## Supplied information
════════════════════

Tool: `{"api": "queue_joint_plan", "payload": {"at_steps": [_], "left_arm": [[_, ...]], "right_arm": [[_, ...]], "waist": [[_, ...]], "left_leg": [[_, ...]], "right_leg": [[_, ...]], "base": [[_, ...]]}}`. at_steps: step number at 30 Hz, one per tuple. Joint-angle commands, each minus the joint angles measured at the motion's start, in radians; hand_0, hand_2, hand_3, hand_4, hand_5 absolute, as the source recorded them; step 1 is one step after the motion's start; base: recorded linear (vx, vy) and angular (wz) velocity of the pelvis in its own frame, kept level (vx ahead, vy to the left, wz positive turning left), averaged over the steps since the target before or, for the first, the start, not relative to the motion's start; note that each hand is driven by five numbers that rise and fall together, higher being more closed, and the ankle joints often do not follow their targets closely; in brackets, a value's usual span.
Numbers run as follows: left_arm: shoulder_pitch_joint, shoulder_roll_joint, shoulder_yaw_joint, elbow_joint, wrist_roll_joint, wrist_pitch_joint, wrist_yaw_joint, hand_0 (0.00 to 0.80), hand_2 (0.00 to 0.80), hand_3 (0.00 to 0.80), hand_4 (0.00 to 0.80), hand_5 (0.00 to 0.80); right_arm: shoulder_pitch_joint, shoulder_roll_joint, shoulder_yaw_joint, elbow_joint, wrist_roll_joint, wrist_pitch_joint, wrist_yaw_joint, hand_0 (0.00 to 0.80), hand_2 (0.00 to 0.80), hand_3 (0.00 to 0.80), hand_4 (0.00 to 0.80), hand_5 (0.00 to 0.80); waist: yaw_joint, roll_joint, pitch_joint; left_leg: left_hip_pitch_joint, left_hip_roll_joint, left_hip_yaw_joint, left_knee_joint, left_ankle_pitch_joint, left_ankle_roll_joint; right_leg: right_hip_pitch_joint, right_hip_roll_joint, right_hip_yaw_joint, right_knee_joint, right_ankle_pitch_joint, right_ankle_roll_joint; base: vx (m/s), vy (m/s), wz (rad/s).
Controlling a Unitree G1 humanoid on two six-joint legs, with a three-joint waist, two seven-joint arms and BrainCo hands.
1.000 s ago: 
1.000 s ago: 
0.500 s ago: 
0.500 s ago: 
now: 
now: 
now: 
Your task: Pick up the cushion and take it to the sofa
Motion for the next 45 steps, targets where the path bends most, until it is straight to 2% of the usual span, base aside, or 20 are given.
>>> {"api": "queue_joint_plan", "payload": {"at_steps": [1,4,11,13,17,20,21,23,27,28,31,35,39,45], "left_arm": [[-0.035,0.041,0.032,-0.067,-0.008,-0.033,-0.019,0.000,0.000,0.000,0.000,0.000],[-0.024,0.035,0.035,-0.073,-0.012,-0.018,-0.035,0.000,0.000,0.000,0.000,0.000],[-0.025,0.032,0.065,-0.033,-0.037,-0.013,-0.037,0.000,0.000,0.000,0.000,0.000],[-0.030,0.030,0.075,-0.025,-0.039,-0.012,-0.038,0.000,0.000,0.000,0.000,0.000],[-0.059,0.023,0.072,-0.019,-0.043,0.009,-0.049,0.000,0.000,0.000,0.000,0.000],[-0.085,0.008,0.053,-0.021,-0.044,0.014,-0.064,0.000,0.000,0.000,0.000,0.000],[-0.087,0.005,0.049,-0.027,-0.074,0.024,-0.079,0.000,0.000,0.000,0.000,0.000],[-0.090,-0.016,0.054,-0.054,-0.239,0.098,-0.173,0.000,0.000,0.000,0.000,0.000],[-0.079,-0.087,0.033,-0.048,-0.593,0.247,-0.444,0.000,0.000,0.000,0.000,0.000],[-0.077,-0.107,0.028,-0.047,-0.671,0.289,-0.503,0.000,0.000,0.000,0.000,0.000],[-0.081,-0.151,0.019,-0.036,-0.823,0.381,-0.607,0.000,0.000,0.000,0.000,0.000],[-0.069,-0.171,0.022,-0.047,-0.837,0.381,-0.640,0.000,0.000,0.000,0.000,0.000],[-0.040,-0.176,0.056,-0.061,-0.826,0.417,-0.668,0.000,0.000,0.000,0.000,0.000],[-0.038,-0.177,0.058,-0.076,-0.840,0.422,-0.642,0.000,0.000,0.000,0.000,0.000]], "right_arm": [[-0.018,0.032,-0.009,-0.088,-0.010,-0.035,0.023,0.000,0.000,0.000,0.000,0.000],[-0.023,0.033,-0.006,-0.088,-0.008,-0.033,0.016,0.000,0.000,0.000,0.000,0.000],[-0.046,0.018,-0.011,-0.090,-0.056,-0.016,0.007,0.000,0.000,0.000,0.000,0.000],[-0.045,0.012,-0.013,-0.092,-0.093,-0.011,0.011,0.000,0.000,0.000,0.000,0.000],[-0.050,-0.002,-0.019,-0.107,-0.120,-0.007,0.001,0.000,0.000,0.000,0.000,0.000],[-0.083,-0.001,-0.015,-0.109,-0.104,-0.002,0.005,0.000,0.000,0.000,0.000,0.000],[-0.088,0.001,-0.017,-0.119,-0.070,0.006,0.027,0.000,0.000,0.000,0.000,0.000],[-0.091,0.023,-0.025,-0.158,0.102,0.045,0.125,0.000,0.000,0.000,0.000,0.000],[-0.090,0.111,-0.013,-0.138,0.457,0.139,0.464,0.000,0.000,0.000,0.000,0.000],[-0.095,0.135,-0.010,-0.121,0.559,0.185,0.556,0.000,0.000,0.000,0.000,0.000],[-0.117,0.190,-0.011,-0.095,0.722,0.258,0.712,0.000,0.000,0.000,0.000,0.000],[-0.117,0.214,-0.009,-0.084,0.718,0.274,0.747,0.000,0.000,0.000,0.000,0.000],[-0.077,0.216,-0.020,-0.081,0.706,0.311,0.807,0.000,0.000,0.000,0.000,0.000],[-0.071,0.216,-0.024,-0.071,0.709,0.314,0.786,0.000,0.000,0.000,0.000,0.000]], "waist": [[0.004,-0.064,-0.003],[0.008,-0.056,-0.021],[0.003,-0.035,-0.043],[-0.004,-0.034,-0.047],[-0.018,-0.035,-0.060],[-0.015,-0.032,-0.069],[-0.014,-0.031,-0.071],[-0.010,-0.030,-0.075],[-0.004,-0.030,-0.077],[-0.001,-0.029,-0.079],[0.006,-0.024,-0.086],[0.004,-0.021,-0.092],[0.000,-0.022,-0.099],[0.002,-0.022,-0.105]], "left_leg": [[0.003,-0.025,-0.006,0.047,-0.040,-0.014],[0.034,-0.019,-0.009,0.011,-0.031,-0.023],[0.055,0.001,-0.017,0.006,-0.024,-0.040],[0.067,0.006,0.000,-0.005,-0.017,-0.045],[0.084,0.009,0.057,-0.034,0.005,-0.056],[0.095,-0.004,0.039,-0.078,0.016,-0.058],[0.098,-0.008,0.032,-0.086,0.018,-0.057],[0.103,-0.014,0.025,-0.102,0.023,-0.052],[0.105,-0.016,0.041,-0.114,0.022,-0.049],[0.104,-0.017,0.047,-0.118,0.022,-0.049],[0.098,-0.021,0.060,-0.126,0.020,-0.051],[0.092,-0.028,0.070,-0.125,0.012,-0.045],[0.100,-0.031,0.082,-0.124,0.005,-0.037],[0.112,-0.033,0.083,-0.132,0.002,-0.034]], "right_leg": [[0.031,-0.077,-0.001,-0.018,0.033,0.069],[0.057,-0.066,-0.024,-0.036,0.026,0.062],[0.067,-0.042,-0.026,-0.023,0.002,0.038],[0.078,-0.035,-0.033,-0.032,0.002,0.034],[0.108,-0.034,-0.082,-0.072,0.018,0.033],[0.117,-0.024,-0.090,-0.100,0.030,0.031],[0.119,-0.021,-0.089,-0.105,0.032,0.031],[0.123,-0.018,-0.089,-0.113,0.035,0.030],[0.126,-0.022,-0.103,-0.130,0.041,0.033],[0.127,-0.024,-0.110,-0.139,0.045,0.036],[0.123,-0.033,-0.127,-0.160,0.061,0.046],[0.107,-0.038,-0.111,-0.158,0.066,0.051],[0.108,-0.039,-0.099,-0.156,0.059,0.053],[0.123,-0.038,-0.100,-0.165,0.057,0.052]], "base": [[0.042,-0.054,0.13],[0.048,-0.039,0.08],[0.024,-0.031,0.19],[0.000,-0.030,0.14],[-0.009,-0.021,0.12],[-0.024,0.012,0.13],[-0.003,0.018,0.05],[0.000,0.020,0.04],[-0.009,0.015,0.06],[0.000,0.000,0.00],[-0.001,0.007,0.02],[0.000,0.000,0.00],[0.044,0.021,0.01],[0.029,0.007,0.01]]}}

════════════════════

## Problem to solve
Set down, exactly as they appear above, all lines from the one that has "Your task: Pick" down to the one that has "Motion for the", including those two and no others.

## Solution for this problem
Your task: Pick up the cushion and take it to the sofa
Motion for the next 45 steps, targets where the path bends most, until it is straight to 2% of the usual span, base aside, or 20 are given.

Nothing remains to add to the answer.